_Action item_.
Produce as output only the lines below starting at the line with "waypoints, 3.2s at" and continuing through the line with "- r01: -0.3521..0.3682", each one exactly as written.

_Dataset section_.
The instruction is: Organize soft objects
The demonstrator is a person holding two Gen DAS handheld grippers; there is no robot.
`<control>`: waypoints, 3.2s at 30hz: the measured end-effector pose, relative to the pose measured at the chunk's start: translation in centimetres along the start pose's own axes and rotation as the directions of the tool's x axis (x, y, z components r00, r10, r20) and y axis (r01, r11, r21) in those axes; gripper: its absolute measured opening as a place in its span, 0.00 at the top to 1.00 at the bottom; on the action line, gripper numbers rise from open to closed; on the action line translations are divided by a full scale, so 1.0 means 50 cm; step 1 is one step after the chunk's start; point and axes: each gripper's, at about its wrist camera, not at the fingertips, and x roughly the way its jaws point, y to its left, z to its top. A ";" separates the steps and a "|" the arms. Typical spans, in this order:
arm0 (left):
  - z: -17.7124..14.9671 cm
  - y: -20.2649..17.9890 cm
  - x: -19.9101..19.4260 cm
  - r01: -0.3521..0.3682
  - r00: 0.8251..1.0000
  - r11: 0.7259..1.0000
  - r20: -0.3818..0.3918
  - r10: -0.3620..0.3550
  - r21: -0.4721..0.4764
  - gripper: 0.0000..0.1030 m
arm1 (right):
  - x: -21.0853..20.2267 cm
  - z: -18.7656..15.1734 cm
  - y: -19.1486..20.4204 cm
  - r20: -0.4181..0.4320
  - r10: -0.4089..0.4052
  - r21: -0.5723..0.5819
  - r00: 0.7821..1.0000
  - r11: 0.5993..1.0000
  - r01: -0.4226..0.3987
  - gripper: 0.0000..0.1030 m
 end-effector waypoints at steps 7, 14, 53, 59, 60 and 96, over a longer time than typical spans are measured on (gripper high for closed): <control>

_Task solution_.
`<control>`: waypoints, 3.2s at 30hz: the measured end-effector pose, relative to the pose measured at the chunk's start: translation in centimetres along the start pose's own axes and rotation as the directions of the tool's x axis (x, y, z components r00, r10, r20) and y axis (r01, r11, r21) in those axes; gripper: its absolute measured opening as a place in its span, 0.00 at the top to 1.00 at the bottom; on the action line, gripper numbers rise from open to closed; on the action line translations are divided by a full scale, so 1.0 means 50 cm; step 1 is one step after the chunk's start; point and axes: each gripper's, at about its wrist camera, not at the fingertips, and x roughly the way its jaws point, y to its left, z to its top. A ";" separates the steps and a "|" the arms. Typical spans, in this order:
arm0 (left):
  - z: -17.7124..14.9671 cm
  - y: -20.2649..17.9890 cm
  - x: -19.9101..19.4260 cm
  - r01: -0.3521..0.3682

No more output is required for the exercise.